Dear readers, it has been some time since i've sat down to think and reflect on my life. Just gonna pen down some thoughts now, and will keep it short and sweet. I've been busy with work and im proud to say that im a month old on the job already, with zero mc/leave or whatsoever. My body clock has been adjusted back to that of a normal person, and i have cut down on the drinking and partying, not having late nights all the time already. I do hope that i would be able to keep up with this gusto that i have now and yes, lead an absolutely normal life.

The previous year i had a long list to my new year resolutions, and after re-reading them, i realize that not even the minority was accomplished. So this year i shall not be greedy, and i will just ask for one thing - I want to be happy. Yeah, that's it. Photos will be uploaded very soon when i have the time and prolly when im not lazy. There's too many to upload so yahhh, wait a lil.

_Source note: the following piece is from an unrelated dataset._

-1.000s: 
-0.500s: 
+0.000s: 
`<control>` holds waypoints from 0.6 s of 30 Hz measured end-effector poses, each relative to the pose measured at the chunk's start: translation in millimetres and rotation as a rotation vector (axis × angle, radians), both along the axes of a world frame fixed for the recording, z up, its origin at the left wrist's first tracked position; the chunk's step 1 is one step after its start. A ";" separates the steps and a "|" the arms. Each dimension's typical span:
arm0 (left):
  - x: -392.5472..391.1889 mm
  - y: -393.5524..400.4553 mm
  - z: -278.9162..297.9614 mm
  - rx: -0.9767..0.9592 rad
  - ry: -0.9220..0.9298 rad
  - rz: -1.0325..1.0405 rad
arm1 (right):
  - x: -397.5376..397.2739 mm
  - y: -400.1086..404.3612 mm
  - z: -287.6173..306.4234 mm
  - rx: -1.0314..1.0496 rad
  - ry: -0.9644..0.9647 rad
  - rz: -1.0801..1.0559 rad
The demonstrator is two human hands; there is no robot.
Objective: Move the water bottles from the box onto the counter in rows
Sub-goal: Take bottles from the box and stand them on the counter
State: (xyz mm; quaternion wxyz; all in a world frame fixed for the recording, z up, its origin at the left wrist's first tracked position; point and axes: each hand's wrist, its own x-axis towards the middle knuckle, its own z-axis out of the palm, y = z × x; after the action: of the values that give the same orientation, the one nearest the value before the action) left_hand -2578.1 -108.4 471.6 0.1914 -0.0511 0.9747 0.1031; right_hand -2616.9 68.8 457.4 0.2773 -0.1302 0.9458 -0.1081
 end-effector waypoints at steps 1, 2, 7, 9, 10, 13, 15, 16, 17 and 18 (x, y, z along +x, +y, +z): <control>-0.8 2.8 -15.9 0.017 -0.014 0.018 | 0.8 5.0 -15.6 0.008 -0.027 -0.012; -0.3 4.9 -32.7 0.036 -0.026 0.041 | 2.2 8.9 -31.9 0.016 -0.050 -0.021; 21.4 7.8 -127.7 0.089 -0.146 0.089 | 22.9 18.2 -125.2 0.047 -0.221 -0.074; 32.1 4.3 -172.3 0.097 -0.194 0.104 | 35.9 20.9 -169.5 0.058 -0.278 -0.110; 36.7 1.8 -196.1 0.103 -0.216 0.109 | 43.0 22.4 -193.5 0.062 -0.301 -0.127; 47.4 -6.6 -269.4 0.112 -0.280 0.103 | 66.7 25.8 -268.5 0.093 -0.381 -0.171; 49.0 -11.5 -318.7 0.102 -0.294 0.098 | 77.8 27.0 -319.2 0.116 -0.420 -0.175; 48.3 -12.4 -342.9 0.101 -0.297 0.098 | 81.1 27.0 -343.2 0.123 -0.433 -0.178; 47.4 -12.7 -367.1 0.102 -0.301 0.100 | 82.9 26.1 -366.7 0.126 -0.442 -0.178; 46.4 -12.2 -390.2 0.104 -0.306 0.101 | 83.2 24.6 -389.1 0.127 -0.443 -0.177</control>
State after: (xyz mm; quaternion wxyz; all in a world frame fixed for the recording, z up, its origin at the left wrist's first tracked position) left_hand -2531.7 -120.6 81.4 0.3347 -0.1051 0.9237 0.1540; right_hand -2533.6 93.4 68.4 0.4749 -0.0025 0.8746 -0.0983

In a nutshell, 2011 had been fucking awful and torturous. My life has never been so pathetic, depressing and meaningless ever before. I wouldnt spare the time and effort to explain again in detail what exactly made my life a shithole. I must say that after having gone through so much, my faith in God has increased pretty much and am thankful that ive made it through the rain. People say that when you lose something, you'll gain something. True enough, i have lost someone but have gained another. Comparisons need not be made, time will prove everything.

To You; I just wanna say, thank you for leaving me. Beyond the sadness and pain, you taught me a life lesson. I grew up. Im no longer the sweet young innocent little girl who is so fragile and weak. Im so much stronger now, and my life has been a complete change. You once made me the happiest girl and one that every other would envy. Thank you for every single thing, i know that you're happy now, and have found someone better. Now, i think it's my turn to be happy too. Let's both keep the memories etched at the back of our minds. I know it's time for me to let go and move on.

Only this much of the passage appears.